(Directions for this task) Look through the entries and count each line that includes the string "path". Reply with the number alone.
>>>>
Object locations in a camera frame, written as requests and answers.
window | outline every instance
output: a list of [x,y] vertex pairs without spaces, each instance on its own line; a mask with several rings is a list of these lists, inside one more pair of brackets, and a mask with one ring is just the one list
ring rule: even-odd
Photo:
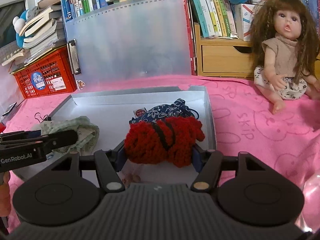
[[16,40],[12,20],[26,10],[25,2],[17,2],[0,8],[0,48]]

blue floral fabric bag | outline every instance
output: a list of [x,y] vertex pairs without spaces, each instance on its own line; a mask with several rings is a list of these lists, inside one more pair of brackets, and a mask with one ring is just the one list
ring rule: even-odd
[[179,98],[171,105],[155,106],[154,108],[144,113],[142,116],[138,118],[132,118],[132,120],[129,121],[129,124],[141,121],[156,122],[167,117],[195,117],[195,115],[192,112],[195,112],[197,114],[197,117],[195,118],[198,119],[198,112],[186,106],[185,103],[186,102],[184,100]]

drawer handle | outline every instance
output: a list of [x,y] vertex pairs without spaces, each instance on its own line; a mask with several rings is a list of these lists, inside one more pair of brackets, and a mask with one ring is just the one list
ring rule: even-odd
[[233,46],[237,51],[242,54],[250,54],[252,52],[251,47]]

human hand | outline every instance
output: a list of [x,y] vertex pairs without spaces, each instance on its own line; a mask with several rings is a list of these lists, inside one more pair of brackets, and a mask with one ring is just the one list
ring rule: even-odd
[[271,78],[269,78],[269,81],[271,85],[273,85],[273,88],[277,91],[285,89],[286,83],[283,81],[283,78],[287,75],[273,75]]
[[320,92],[320,80],[317,79],[314,83],[313,86],[315,87],[315,89]]
[[7,217],[11,212],[9,180],[10,172],[7,171],[4,173],[3,184],[0,186],[0,217]]

metal clip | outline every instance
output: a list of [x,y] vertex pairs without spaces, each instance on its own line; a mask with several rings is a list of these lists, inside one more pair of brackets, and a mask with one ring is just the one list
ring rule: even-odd
[[72,73],[74,75],[81,74],[75,39],[68,42],[68,52],[69,52]]

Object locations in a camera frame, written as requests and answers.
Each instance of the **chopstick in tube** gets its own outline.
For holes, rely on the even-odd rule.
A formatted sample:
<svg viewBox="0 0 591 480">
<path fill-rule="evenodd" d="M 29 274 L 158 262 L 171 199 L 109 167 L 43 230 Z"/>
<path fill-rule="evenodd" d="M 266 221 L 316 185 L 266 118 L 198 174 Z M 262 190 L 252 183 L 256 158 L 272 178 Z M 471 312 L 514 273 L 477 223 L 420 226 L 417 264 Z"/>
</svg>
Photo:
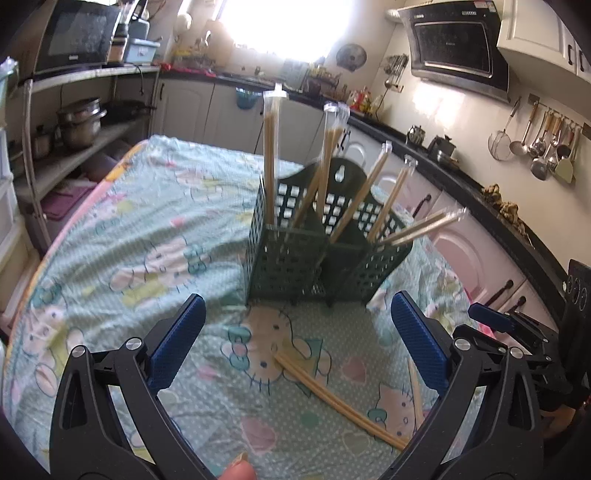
<<<<
(Answer area) 2